Instructions for the task =>
Repeat the listing below exactly.

Data segment =>
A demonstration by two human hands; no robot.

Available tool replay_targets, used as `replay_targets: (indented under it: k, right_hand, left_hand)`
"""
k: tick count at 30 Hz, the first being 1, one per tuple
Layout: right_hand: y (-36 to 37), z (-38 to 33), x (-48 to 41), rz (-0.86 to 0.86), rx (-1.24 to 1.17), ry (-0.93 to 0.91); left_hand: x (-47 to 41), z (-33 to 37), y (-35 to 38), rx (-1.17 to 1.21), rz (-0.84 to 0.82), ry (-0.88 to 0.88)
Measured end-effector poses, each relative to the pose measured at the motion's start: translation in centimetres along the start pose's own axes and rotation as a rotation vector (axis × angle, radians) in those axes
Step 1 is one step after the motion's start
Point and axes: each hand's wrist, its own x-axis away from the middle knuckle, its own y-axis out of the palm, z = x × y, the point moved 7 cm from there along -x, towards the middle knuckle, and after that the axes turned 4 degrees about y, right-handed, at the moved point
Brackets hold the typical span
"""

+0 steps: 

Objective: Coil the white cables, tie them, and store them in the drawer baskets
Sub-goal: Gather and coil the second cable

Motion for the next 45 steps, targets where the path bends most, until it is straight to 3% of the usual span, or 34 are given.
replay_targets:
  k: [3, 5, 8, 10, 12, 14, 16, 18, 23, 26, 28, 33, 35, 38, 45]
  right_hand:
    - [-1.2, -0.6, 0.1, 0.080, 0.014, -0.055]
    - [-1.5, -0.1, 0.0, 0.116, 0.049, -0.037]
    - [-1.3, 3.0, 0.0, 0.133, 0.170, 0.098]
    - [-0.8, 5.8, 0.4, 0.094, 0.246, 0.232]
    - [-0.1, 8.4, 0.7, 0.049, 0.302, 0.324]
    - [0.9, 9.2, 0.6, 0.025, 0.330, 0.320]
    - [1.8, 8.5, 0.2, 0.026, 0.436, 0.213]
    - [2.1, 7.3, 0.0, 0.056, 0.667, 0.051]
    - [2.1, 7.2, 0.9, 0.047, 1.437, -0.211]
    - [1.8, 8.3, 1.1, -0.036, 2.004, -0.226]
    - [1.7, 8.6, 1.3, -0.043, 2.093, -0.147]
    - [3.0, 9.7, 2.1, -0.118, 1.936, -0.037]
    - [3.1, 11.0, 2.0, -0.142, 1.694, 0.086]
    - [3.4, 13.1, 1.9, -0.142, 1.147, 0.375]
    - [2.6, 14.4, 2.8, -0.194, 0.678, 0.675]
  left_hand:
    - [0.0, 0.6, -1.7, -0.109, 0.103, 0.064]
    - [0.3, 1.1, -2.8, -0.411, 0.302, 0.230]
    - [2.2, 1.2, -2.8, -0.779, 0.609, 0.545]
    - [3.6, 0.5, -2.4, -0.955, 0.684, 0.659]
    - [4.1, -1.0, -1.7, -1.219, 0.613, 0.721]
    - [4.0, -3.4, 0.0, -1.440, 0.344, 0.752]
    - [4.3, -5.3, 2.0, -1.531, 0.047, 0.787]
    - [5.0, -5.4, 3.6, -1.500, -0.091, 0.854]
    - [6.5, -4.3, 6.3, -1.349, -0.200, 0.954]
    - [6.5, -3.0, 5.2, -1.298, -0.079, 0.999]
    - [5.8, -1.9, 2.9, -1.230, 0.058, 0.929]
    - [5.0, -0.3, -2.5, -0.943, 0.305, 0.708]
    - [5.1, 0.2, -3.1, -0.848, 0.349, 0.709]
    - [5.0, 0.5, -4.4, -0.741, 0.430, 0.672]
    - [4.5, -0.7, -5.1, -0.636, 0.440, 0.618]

Response to this task =>
A demonstration by two human hands; no robot.

Available tool replay_targets, used as `replay_targets: (indented under it: k, right_hand, left_hand)`
"""
k: tick count at 30 Hz, the first being 1, one per tuple
Layout: right_hand: y (-36 to 37), z (-38 to 33), x (-48 to 41), rz (-0.86 to 0.86), rx (-1.24 to 1.17), ry (-0.93 to 0.91); left_hand: x (-47 to 41), z (-33 to 37), y (-35 to 38), rx (-1.17 to 1.21), rz (-0.84 to 0.82), ry (-0.88 to 0.88)
Measured end-effector poses, each relative to the pose measured at the motion's start: translation in centimetres along the start pose's own axes and rotation as a rotation vector (axis × angle, radians) in those axes
Step 1 is one step after the motion's start
Point and axes: each hand's wrist, its own x-axis away from the middle knuckle, its own y-axis out of the palm, z = x × y, the point moved 7 cm from there along -x, towards the middle knuckle, and after that the axes turned 4 degrees about y, right-handed, at the moved point
Brackets hold the typical span
"""

+0 steps: 

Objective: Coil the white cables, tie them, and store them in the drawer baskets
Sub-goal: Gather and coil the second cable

Motion for the next 45 steps, targets where the path bends most, until it is straight to 3% of the usual span, or 34 are given.
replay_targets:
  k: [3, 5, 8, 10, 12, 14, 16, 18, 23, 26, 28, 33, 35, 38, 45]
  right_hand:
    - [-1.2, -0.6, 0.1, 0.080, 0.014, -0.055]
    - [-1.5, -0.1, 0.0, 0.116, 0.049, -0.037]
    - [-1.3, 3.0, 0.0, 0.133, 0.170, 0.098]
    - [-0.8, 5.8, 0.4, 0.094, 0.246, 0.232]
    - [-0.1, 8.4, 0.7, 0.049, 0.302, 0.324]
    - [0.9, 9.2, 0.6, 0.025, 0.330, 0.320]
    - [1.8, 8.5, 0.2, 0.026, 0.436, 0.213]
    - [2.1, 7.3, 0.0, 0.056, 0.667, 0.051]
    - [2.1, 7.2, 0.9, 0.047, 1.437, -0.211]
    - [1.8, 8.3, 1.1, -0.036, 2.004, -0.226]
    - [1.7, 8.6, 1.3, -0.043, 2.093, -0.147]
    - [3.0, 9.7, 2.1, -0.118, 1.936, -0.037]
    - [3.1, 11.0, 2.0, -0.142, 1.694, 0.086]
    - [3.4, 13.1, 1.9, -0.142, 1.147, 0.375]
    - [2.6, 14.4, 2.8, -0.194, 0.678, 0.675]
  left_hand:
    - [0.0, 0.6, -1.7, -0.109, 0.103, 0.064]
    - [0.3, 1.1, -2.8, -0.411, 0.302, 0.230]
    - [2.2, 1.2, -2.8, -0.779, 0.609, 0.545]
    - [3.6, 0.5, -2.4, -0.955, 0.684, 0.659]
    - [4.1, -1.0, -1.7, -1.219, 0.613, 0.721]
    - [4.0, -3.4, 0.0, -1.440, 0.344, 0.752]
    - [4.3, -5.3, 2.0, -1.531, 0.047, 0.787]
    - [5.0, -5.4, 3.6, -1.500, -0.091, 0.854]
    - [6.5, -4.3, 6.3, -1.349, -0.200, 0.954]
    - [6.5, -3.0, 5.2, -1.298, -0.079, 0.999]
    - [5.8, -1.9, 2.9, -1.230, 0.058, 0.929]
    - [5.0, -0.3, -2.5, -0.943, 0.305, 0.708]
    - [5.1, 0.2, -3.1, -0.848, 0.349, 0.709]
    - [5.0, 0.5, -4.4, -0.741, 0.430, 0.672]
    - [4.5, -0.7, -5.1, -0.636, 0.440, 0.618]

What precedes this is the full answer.